Can we verify if it is the ceiling or the cabinets out of level? When you say crown, I assume you are just referring to decorative crown along the top (there's a word for this in Furniture Making, I just don't know it:wink, not something that extends to the ceiling?


----------



## CplDevilDog (Mar 18, 2009)

You could shotcrete it :laughing:


----------



## fdf (Apr 5, 2011)

CplDevilDog said:


> WOW! That's some good looking work!
> 
> Can we verify if it is the ceiling or the cabinets out of level? When you say crown, I assume you are just referring to decorative crown along the top (there's a word for this in Furniture Making, I just don't know it:wink, not something that extends to the ceiling?


 
Thank you. Yes, the cabinets are perfectly level. The house is slanting down towards the middle...towards the left of the stove you see in the photos...it's very obvious when you look at the cabinets above the stove, as I mentioned there is a 6" gap from the top of the cabinets to the ceiling on the left, increasing as you go towards the right to an 8" gap.
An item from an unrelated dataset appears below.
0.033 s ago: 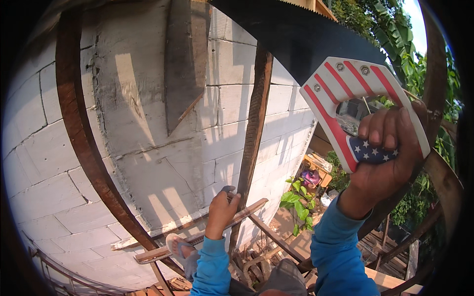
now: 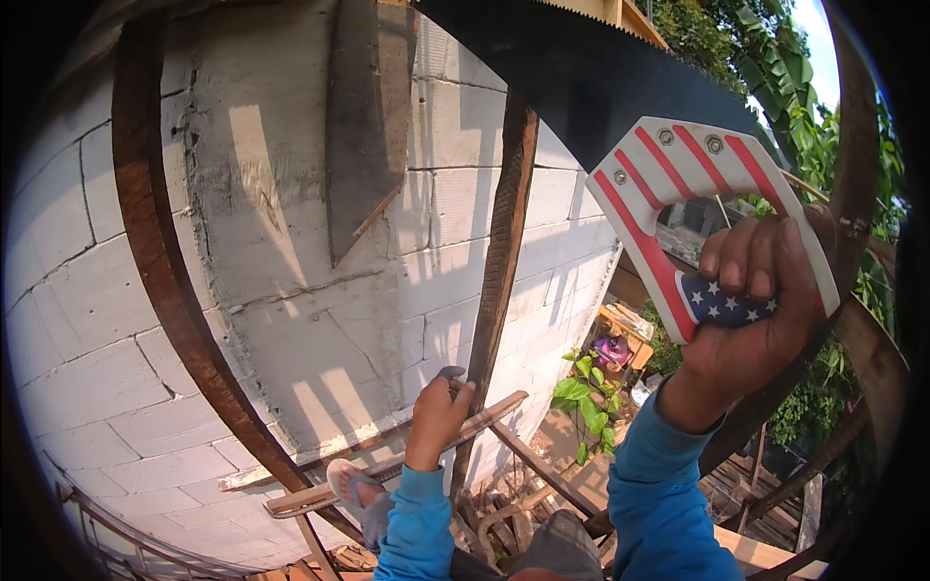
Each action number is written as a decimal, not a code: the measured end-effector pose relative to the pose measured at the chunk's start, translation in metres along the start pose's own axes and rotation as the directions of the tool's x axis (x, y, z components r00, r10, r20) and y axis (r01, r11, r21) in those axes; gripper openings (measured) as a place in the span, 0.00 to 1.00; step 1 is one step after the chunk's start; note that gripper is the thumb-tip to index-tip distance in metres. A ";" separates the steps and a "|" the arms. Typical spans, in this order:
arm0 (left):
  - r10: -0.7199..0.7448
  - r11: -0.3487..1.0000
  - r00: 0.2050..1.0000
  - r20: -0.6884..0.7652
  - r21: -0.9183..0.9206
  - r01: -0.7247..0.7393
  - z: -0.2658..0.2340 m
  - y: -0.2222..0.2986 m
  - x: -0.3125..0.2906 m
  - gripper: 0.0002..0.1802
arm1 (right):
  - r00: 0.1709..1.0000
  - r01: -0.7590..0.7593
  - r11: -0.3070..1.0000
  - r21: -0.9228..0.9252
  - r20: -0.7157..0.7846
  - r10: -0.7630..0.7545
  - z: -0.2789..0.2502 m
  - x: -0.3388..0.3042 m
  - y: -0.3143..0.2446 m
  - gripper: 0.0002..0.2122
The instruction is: The person saws through a wooden beam by hand while standing on a wooden scaffold.
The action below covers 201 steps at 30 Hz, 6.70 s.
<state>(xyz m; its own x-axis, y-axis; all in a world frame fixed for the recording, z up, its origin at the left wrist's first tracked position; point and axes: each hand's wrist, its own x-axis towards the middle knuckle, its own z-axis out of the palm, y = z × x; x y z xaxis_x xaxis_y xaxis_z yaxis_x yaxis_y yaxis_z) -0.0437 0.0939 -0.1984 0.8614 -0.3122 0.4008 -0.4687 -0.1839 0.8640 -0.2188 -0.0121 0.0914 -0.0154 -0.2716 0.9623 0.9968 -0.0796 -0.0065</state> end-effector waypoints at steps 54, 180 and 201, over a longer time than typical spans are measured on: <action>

I need ideas as to how to fix this.


----------



## fdf (Apr 5, 2011)

CplDevilDog said:


> You could shotcrete it :laughing:


HUH???:huh:


----------



## TarheelTerp (Jan 6, 2009)

fdf said:


> ...and I would appreciate it if TarHeelTerp could detail the suggestion of putty & paint fixing this...


I never said anything about putty and paint fixing anything.
But an artistic sort could probably do something with shadow line and shades to (as you requested) "make that 2" difference *seem to* disappear"

A bulkhead of some sort should do (most of) it.
Really fixing it though will require really fixing the underlying problem.

hth


----------



## firehawkmph (Dec 12, 2009)

FD,
I think you could add a small crown to the top of the cabinets, something around 2-2 1/2". The ceiling will still be off but I think peoples eyes would be drawn to the crown and not the ceiling margin. It would certainly add a finishing detail to the top of the cabinets, and soften up that boxy look.
Mike Hawkins


----------